Appropiate board for real time sound classification

AlbertG · ‎2024-09-06

Hello,

I was trying to do sound classification with a STEVAL-STWINBX1. As using a NN directly in a microcontroller is impossible due to ram constrains, I decided to do a basic mel spectrogram (no full mfcc, I skip the dct and log stuff in order to speed up the process). Even when reducing the sample rate to around 16kHz, this chip is waaay to slow, like needs 4+ seconds for every second of sound, which makes it impossible to use in real time tasks (it is slow in every step of the process).And that's without the classifier, preprocessing only.

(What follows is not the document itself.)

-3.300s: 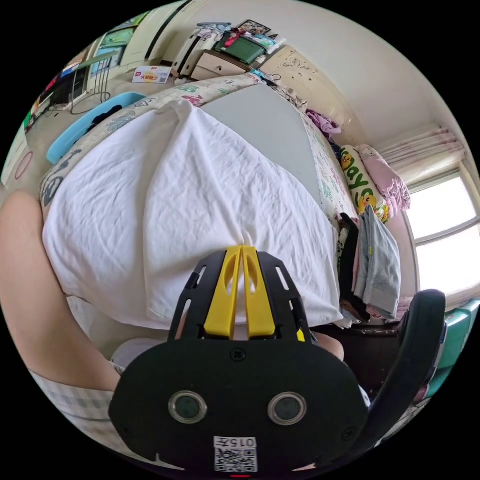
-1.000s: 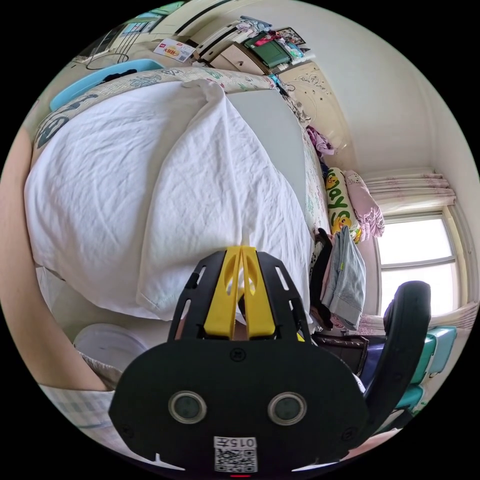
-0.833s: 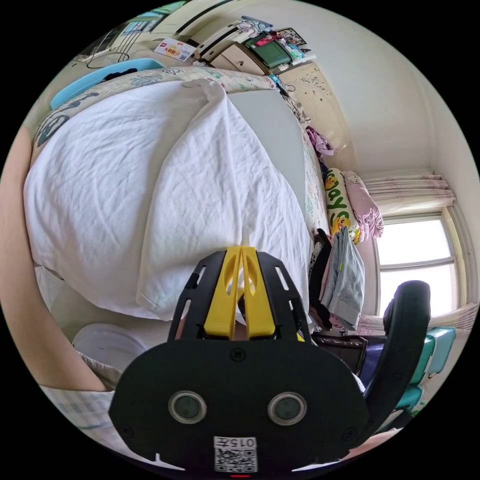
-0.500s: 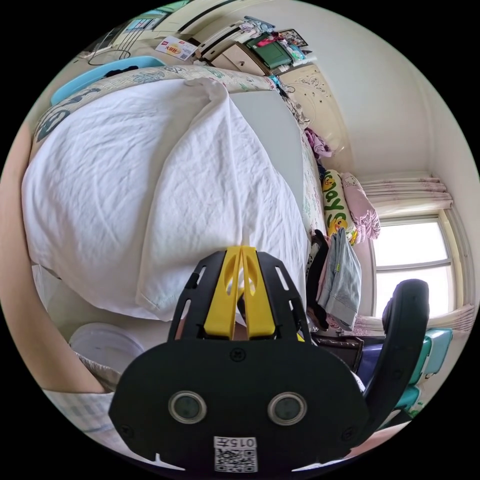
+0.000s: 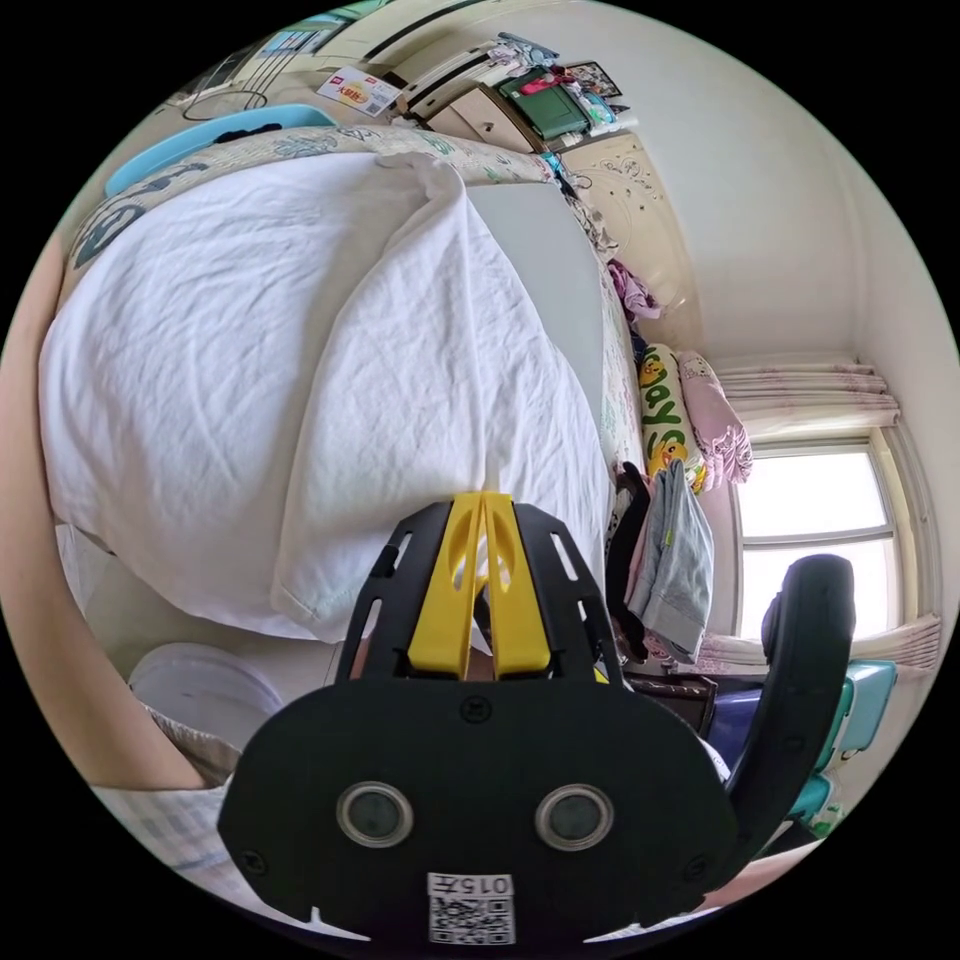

I was wondering what chip is capable of doing STFT fast enough to use in real time environments.

Thanks in advance,

Albert

PD: I am not sure this is the appropiate subforum. I apologize in advance if that is not the case.

liaifat85 · ‎2024-09-06

You can consider offloading some processing tasks to a more powerful companion chip, like an FPGA or a co-processor designed for signal processing. Another approach could be to preprocess the audio data on a more capable device (like a Raspberry Pi or a similar SBC) and then send it to the microcontroller for classification.

Chris21 · ‎2024-09-06

STM32H7 series is based on the 32-bit Arm Cortex®-M7 core, running at up to 600 MHz with up to 1.4 Mbytes of SRAM.

AScha.3 · ‎2024-09-06

Hi,

what is a "sound classification" ?

And if you do this on a PC with 8GB ram and 4 ...16 cores at 3 GHz - dont expect to run it on any chip with some 200KB ram and 200MHz speed on one core.

> what chip is capable of doing STFT fast enough to use in real time environments

Any cpu at 200MHz and some KB ram can do this - but its more like an 1K FFT in 1ms (at 16bit fixed point precision).

And you have to use optimized routines , for the selected cpu.

see for example :

https://github.com/Stenzel/FFT4CM4F

If you feel a post has answered your question, please click "Accept as Solution".

AlbertG · ‎2024-09-09

what is a "sound classification" ?

I grab sound from the onboard microphone, I preprocess it and run a tiny NN to classify what is listening into 4 diferent categories. The NN is very fast and reasonably accurate.

And if you do this on a PC with 8GB ram and 4 ...16 cores at 3 GHz - dont expect to run it on any chip with some 200KB ram and 200MHz speed on one core.

STM says it is possible to run real time sound classification with their AI microcontrollers. So some of their lineup should be able to do it.

Any cpu at 200MHz and some KB ram can do this - but its more like an 1K FFT in 1ms (at 16bit fixed point precision).
And you have to use optimized routines , for the selected cpu.
see for example :
https://github.com/Stenzel/FFT4CM4F

Ok, so I just shouldn't use CMSIS-DSP library directly? Because a 2048 point FFT with a hop size 512 needs like 8ms, which is mad slow. That's what I was doing. I will check your link, thanks.